* _Work item_
For each line of the data below that holds "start", copy the line.

* _Entries supplied_
┌──

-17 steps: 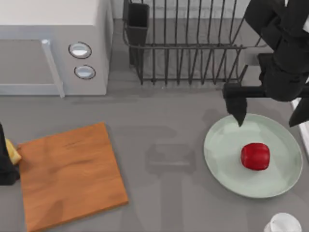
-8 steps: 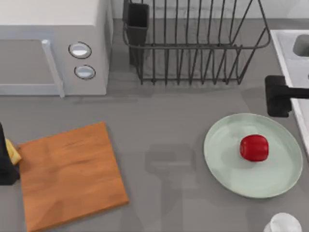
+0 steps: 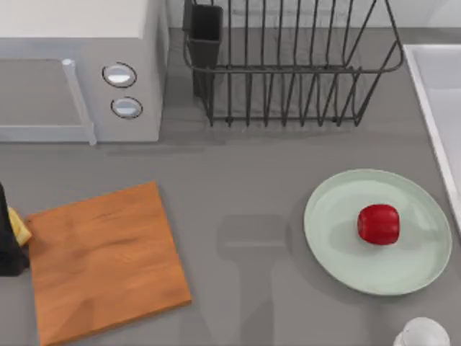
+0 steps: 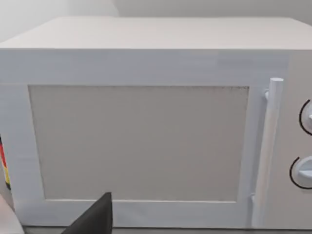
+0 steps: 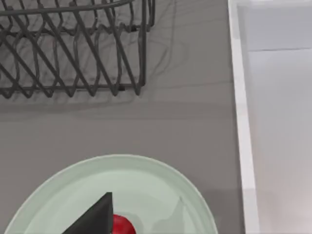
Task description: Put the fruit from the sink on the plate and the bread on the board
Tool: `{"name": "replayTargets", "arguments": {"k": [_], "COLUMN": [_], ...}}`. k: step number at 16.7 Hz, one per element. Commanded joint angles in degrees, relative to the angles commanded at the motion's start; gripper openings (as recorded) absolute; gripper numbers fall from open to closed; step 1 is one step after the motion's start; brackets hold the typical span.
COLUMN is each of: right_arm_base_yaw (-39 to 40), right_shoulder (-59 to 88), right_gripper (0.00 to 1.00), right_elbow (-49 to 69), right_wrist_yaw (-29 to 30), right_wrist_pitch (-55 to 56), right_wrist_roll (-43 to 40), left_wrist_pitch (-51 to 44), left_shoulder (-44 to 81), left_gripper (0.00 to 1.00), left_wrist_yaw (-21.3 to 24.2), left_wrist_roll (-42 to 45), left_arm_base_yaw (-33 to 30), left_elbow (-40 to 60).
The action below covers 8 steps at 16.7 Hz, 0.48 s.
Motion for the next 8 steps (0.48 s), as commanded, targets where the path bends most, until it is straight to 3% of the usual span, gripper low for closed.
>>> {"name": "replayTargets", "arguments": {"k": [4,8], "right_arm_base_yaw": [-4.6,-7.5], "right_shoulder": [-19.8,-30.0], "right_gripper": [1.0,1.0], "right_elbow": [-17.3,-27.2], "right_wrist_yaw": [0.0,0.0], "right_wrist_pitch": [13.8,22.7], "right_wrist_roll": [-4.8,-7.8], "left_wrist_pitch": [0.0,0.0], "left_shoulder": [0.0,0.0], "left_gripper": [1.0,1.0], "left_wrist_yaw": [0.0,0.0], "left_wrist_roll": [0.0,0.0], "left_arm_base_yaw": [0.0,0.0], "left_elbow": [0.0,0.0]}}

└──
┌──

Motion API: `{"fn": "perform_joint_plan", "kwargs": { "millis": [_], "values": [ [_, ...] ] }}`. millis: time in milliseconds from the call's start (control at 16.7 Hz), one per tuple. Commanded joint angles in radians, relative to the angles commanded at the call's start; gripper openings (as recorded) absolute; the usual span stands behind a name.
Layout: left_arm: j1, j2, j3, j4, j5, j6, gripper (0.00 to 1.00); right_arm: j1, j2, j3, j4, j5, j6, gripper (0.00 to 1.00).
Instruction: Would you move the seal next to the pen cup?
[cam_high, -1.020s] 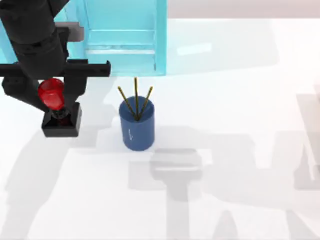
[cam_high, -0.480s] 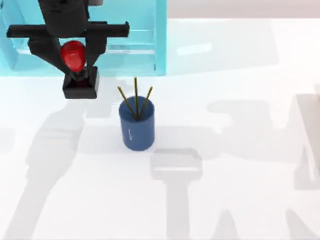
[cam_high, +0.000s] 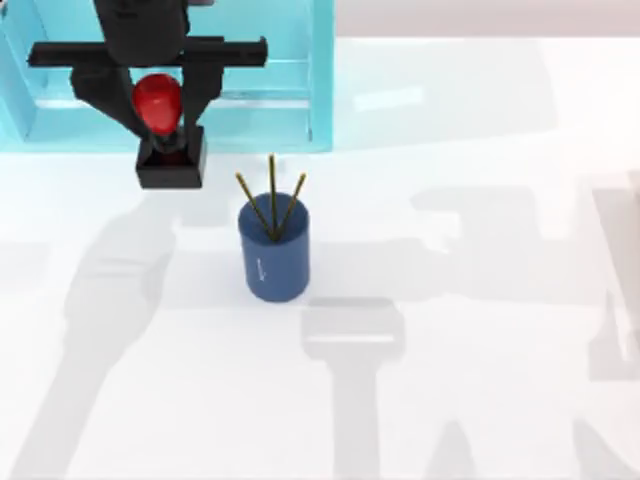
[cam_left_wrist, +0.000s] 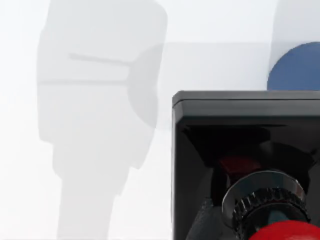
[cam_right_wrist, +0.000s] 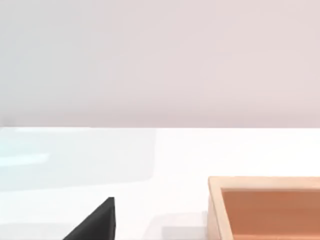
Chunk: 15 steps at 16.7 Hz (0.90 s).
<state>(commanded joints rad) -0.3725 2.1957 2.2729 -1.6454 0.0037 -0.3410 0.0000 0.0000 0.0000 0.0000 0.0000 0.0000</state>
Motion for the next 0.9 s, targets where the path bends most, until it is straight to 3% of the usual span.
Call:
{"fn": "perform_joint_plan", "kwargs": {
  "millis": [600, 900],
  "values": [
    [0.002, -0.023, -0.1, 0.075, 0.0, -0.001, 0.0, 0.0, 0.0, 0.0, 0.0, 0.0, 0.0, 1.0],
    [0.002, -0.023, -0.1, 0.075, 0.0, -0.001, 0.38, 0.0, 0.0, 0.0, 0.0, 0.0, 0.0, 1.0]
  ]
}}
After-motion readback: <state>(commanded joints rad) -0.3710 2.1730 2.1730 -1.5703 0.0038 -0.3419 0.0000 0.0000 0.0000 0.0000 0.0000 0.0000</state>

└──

* _Task response_
Tool: `{"name": "replayTargets", "arguments": {"k": [_], "COLUMN": [_], ...}}`. k: step number at 16.7 Hz, one per element. Commanded joint angles in degrees, relative to the angles commanded at the motion's start; gripper openings (as recorded) absolute; gripper numbers fall from open to closed; step 1 is one step after the motion's start; brackets hold the typical span.
Motion API: `{"fn": "perform_joint_plan", "kwargs": { "millis": [_], "values": [ [_, ...] ] }}`. millis: time in milliseconds from the call's start (control at 16.7 Hz), one per tuple. Commanded joint angles in radians, relative to the angles commanded at the call's start; gripper openings (as recorded) absolute; the usual span stands behind a name.

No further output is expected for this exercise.